Sequencing SjTSP-23-LEL domains from 81 FTA-archived S. japonicum miracidia from four definitive host species (human, dog, cat, and pig), has enabled the variation and frequency of parasite ACG genotypes from human and animal host populations, and the identification of shared antigen variants, to be investigated. It is expected that SjTSP-23-LEL sampled from human hosts would be more genetically diverse than those sampled from other host species, and that this increased variation will have structural, functional, and antibody-binding consequences, possibly leading to challenges with downstream vaccine design and development. 

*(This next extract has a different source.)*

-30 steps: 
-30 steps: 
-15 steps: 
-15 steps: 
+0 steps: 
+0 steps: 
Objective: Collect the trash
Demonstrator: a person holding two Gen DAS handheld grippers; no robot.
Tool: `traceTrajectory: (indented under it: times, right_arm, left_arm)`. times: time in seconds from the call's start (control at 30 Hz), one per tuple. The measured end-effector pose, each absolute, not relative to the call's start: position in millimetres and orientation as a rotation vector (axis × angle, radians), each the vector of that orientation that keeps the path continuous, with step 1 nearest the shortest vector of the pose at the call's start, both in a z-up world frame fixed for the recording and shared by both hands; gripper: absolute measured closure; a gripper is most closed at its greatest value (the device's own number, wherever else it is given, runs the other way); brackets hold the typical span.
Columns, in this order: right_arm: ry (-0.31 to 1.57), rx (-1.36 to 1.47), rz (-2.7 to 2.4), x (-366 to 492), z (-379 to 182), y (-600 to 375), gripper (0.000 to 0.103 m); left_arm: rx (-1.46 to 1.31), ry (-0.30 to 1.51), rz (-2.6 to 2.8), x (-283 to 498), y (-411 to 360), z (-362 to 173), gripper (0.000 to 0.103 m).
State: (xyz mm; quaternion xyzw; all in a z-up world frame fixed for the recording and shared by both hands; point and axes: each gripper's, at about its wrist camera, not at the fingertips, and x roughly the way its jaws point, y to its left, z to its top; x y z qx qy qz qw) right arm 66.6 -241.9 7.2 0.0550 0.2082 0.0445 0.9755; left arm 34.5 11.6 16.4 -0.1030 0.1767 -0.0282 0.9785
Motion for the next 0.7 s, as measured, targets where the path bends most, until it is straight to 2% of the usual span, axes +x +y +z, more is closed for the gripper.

Through investigating the phylogenetic relationships and distribution of SjTSP-23-LEL haplotypes among definitive hosts, it was found that although humans contain the greatest frequency of unique, divergent haplotypes, there is significant sharing of antigen variants between hosts, with antigens predicted to be more genetically variable within host populations than between them. Furthermore, the selection pressures acting on sites within the LEL domain of SjTSP-23 from all hosts induced amino acid changes and antigenic variation in and around predicted antibody binding-sites, suggesting that host-derived selection pressures driving amino acid changes may serve as ‘escape mutations’, acting to reduce SjTSP-23-LEL antigenicity as an immune evasion mechanism.